### Your goal
Transcribe exactly the lines below that begin at the line with "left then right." and stop after the line with "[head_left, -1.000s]", leaving out every picture.

### Provided material

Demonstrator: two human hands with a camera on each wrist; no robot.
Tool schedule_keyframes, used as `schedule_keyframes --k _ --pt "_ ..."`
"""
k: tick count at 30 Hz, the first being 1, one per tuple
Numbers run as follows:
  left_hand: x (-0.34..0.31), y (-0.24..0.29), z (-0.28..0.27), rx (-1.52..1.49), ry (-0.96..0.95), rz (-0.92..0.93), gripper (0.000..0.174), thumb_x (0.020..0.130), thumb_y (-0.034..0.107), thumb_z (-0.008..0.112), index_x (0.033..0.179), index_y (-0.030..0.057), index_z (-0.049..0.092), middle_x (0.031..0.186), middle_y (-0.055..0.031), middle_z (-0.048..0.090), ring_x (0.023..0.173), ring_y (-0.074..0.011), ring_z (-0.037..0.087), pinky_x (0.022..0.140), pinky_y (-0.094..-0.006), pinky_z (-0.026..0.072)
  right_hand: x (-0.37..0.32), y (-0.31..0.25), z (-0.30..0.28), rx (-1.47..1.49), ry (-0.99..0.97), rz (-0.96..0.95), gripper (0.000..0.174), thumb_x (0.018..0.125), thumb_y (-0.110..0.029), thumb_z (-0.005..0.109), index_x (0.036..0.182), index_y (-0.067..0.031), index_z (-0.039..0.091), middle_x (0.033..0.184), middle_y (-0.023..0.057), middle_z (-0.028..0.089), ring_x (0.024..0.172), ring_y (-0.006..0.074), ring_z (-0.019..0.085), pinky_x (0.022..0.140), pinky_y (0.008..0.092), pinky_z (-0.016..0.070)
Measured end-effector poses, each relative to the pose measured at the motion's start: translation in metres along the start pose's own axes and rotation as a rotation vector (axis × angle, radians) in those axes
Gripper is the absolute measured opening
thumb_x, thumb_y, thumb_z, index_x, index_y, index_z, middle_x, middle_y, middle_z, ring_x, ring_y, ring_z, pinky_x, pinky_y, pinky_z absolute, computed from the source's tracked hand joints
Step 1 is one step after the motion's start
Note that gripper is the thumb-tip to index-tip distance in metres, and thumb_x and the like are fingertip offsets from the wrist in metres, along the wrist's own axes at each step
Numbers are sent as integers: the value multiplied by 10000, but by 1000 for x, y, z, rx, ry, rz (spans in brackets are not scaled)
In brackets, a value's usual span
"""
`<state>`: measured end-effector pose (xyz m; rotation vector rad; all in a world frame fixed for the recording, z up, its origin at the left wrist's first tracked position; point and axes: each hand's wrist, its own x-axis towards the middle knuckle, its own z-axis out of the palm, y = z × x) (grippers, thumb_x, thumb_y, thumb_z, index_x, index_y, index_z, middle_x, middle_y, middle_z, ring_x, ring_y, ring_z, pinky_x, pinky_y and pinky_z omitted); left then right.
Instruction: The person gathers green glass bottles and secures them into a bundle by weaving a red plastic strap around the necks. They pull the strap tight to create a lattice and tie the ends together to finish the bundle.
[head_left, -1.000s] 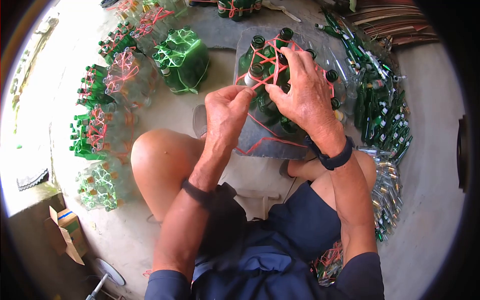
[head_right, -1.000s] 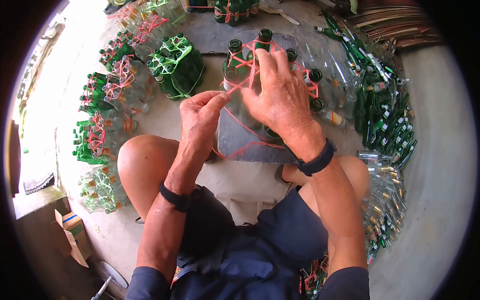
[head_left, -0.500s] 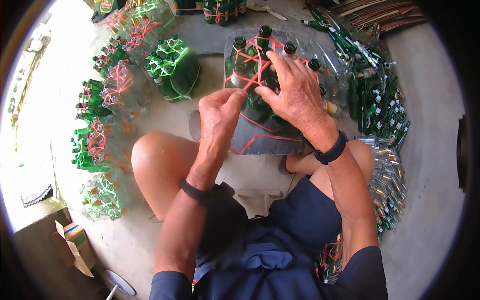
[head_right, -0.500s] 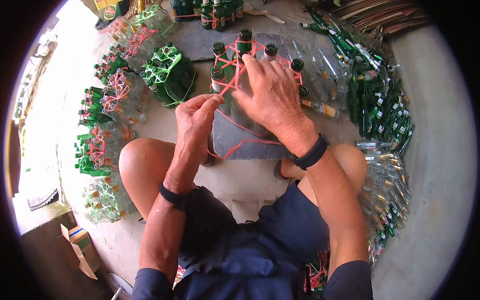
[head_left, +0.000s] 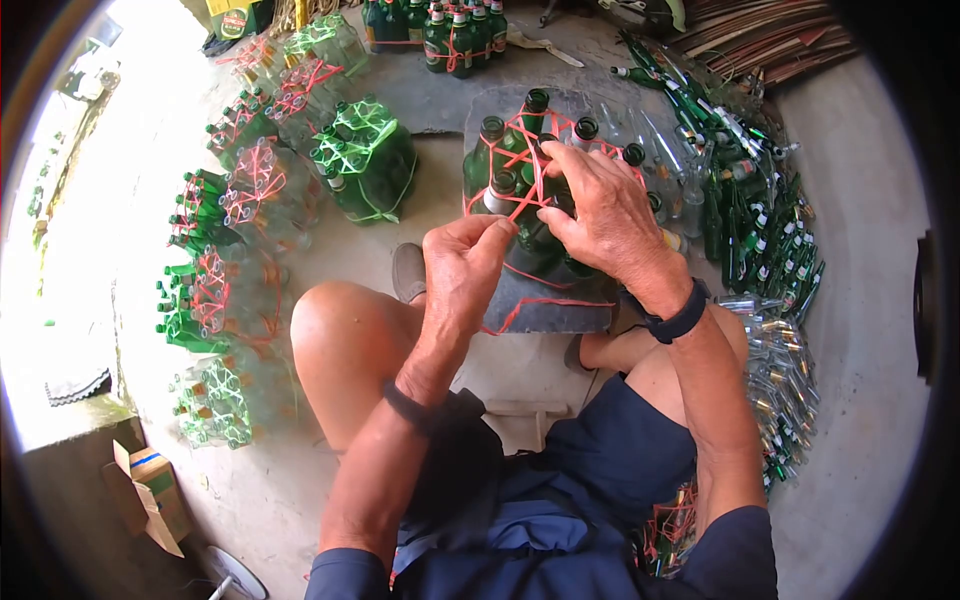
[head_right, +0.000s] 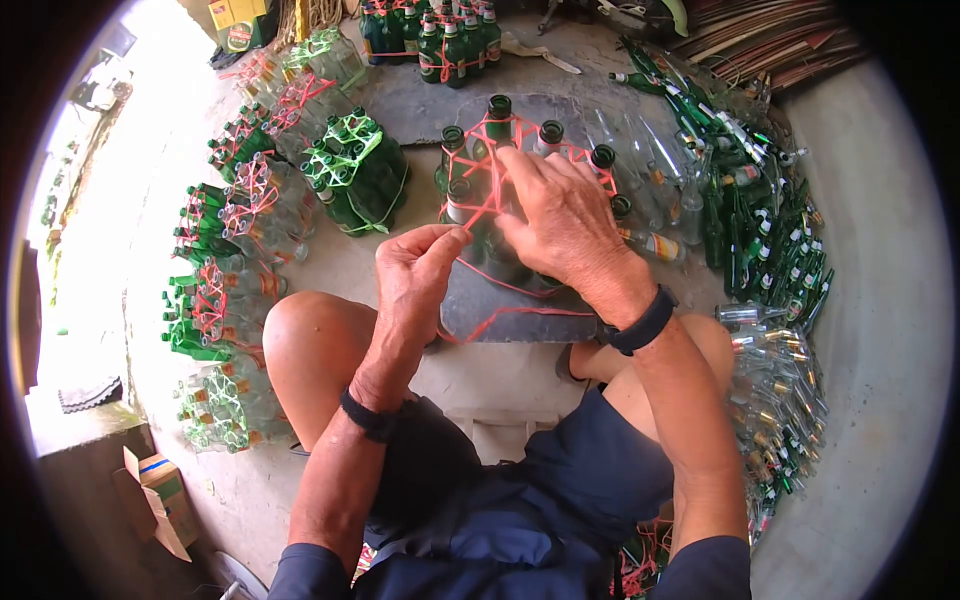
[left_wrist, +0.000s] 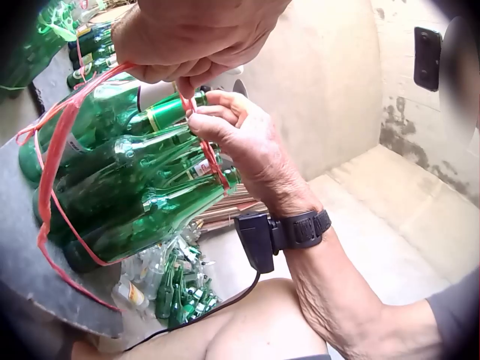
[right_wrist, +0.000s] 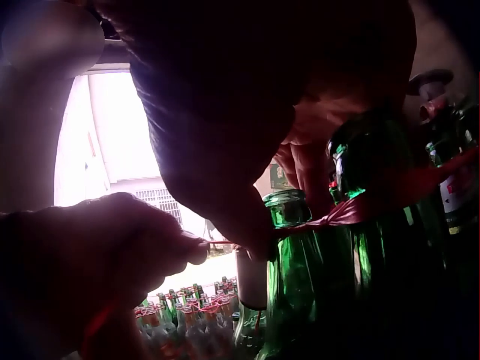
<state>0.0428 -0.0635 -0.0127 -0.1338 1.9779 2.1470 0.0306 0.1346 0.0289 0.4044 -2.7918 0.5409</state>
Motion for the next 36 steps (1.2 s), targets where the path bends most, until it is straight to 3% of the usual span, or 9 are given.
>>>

### Reply
`<state>`: measured end-effector pose (xyz m; rotation vector rad; all in a world frame fixed for the recording, z up, its origin at the left wrist's first tracked position; point and axes: each hand's wrist, its own x-axis towards the middle knuckle, its own z-axis out of the palm, y = z × x) (grippers, thumb_x, thumb_y, thumb_z, index_x, index_y, index_z, middle_x, middle_y, middle_z, ring_x, ring_y, ring_z, pinky_x, pinky_y and pinky_z omitted); left then right.
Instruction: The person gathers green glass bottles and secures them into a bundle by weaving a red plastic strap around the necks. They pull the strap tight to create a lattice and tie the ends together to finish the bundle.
[head_left, -1.000s] 

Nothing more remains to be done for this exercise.